_TASK DESCRIPTION_: The answer must be every line below that holds the word "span".

_EXERCISE DATA_:
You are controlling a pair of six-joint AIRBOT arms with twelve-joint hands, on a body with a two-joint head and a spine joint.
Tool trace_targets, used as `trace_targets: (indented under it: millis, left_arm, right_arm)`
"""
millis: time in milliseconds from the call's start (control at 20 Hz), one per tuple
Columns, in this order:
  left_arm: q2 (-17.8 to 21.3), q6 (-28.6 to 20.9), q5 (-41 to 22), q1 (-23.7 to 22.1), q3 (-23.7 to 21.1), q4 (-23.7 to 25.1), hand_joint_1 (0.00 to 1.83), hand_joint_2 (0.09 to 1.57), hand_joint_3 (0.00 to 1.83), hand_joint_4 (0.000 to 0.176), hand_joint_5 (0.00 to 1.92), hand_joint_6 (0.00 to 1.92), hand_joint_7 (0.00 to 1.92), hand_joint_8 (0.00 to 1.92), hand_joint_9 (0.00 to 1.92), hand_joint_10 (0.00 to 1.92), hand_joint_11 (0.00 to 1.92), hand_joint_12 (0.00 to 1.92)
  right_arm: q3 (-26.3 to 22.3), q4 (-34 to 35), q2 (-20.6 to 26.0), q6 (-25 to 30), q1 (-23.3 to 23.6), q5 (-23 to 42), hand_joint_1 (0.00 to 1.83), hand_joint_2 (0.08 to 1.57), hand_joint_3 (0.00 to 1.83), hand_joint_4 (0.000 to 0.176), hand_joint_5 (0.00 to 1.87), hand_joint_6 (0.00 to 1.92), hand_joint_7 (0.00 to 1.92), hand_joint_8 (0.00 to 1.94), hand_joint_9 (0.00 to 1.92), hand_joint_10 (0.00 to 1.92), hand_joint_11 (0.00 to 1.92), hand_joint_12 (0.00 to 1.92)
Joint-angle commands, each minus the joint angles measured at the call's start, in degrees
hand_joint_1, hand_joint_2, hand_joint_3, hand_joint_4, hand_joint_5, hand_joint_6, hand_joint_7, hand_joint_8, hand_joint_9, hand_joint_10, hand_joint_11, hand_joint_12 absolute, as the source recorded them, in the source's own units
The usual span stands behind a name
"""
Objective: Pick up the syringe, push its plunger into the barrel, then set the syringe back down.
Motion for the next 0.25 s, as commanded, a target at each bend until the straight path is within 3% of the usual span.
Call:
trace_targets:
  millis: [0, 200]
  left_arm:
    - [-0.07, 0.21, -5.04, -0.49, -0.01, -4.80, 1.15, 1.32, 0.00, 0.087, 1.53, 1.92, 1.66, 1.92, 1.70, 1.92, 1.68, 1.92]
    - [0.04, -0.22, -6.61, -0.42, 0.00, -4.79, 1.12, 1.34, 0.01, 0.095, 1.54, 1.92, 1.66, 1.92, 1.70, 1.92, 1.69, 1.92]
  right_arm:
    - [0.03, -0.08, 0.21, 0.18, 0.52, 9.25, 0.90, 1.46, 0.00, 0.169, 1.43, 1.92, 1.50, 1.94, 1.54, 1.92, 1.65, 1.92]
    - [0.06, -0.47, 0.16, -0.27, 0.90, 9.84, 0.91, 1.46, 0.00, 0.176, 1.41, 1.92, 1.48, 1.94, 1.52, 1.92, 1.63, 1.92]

_RESPONSE TO THIS EXERCISE_:
The usual span stands behind a name
Motion for the next 0.25 s, as commanded, a target at each bend until the straight path is within 3% of the usual span.

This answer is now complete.